Non-trophic interactions are widely recognized as critically important in ecological systems, yet most models of large communities consider only trophic interactions (i.e. food webs). Non-trophic interactions may be incorporated into large food web models using interaction modifications (IMs), whereby the magnitude of a direct interaction between two species may be affected by the density of a third. However, non-trophic interactions have diverse causes, which often imply IMs which are structured in specific ways. Modeling IMs in sufficient detail to reflect this diversity could make adding IMs to large food web models much less tractable, but how important is doing so for accurately capturing the system-wide effects of IMs? Put another way, how much does each structural element of an adaptive behavior contribute to that behavior's community-wide effects?

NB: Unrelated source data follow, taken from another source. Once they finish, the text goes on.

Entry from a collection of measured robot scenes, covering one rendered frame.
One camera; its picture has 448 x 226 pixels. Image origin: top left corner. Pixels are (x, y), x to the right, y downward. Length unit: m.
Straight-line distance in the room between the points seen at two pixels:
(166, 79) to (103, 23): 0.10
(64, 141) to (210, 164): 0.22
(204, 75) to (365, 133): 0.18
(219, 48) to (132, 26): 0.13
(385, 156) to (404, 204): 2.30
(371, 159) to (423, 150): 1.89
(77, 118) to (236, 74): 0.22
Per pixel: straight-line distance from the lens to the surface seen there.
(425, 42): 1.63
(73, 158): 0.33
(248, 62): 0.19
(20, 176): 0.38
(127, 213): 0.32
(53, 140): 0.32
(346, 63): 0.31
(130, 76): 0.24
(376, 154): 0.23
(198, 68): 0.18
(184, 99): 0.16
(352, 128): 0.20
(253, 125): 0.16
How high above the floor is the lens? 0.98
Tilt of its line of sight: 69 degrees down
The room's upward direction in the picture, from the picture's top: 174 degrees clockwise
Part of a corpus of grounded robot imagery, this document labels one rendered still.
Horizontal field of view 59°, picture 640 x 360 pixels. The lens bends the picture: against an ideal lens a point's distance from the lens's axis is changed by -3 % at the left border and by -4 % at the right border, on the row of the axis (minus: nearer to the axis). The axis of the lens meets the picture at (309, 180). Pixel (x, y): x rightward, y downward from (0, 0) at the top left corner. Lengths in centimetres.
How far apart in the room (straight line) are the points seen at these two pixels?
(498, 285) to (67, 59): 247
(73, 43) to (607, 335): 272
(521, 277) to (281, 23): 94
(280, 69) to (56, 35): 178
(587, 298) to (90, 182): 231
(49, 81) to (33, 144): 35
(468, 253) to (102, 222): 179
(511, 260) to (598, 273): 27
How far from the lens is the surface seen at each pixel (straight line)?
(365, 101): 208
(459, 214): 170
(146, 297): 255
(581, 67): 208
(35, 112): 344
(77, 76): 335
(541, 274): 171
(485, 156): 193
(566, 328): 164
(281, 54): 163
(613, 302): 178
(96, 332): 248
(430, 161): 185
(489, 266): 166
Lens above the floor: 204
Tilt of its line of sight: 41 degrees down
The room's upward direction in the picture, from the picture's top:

We compare assembled food webs containing IMs which correspond to adaptive foraging in the face of a tradeoff between foraging rewards and predation risk, to webs with patterns of IMs that retain various combinations of some, but not all, of the nonrandom structural constraints implied by that adaptive behavior. We examine how different the effects of various 'partially -randomized' IMs are, compared to IMs corresponding to this particular adaptive behavior.
Results/Conclusions
Depending on the parameter values chosen, webs generated by our 'full' optimal foraging model differed from those generated by a similar model without IMs in the means of several food web descriptors, and in the temporal variability of these metrics through the assembly process. In general, webs generated by our 'full' model were the most different from the no-IMs model webs. Webs generated by models containing more of the nonrandom features of the full model were usually more similar to the full model's webs than those generated by models with fewer of the nonrandom features, such that a given model's behavior was brought closer to that of the full model by each nonrandom structural element of the full model that was incorporated. However, one or more models also often had effects that were in the opposite direction of those of the full model. In some cases, predictions of the full model were sufficiently different from all others to suggest that the adaptive nature of that model's IMs (i.e. that they maximized an adaptive forager's growth rate) played a critical role in total IM effects. Mechanistic explanations for IM effects in each model will also be discussed.